Increased inflammasome activity in subcutaneous adipose tissue of patients with metabolic syndrome

Aims The metabolic syndrome (MetS) is an inflammatory disorder associated with an increased risk for diabetes and atherosclerotic cardiovascular disease (ASCVD). Studies in patients and animal models of obesity and diabetes have shown increased NOD‐like receptor family pyrin domain containing 3 (NLPR3) inflammasome activity. However, there is scanty data on the activity of the NLRP3 inflammasome in patients with nascent MetS. The aim of this study was to determine the status of the inflammasome in subcutaneous adipose tissue (SAT) of patients with nascent MetS without concomitant diabetes, ASCVD and smoking. Materials and Methods Patients with nascent MetS and controls were recruited from Sacramento County.
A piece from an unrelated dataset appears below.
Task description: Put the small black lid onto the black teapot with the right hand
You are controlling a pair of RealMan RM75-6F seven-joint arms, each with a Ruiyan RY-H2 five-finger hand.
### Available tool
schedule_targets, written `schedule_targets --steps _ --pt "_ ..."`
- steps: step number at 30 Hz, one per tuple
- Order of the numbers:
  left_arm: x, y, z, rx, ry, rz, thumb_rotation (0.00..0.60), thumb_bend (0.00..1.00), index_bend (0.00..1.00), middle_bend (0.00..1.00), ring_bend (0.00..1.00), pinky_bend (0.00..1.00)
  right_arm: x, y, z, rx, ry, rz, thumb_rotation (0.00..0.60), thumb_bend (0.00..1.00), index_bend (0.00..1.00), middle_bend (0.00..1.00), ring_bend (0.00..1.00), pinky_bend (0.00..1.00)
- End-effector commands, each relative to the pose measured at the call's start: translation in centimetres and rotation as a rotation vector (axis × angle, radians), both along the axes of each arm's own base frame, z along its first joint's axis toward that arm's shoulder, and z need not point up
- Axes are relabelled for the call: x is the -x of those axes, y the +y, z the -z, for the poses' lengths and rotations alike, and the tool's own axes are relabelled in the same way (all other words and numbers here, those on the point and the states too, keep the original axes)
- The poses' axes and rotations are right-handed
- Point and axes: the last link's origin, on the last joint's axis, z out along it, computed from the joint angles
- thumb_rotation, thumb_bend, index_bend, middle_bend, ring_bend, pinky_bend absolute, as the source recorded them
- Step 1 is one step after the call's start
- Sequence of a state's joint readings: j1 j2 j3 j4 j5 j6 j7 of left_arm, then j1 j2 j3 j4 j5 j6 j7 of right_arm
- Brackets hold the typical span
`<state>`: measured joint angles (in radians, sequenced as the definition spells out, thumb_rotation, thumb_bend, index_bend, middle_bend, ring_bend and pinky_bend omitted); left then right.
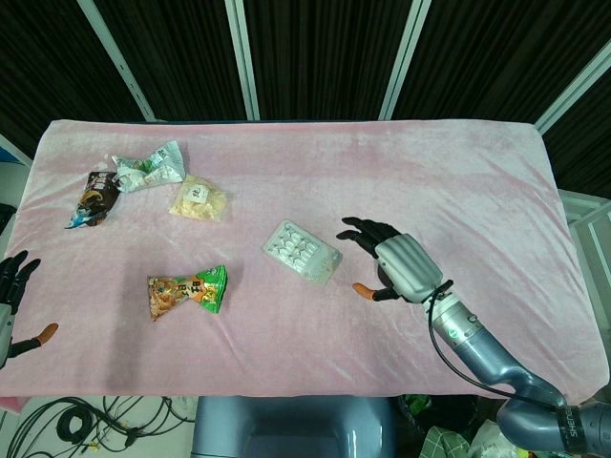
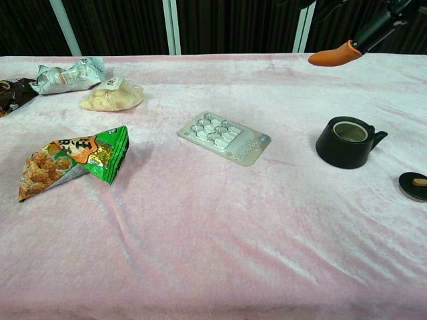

Fasting blood samples were collected for biomediators of inflammation and SAT was obtained by biopsy for immunohistochemical (IHC) staining for caspase 1, IL‐1β and IL‐18. Results Caspase1, a marker of inflammasome activity and its downstream mediators IL‐1β and IL‐18 were significantly increased in SAT of patients with MetS compared to controls. Significant positive correlations of caspase 1 were obtained with certain cardio‐metabolic features, biomediators of inflammation and markers of angiogenesis and fibrosis in SAT. Both mast cell and eosinophil abundance but not macrophage density correlated with caspase1. Conclusions We make the novel observation that the SAT of patients with nascent MetS displays increased NLRP3 inflammasome activity manifest by increased caspase 1 in SAT and this may contribute to increased insulin resistance, inflammation and SAT fibrosis in these patients.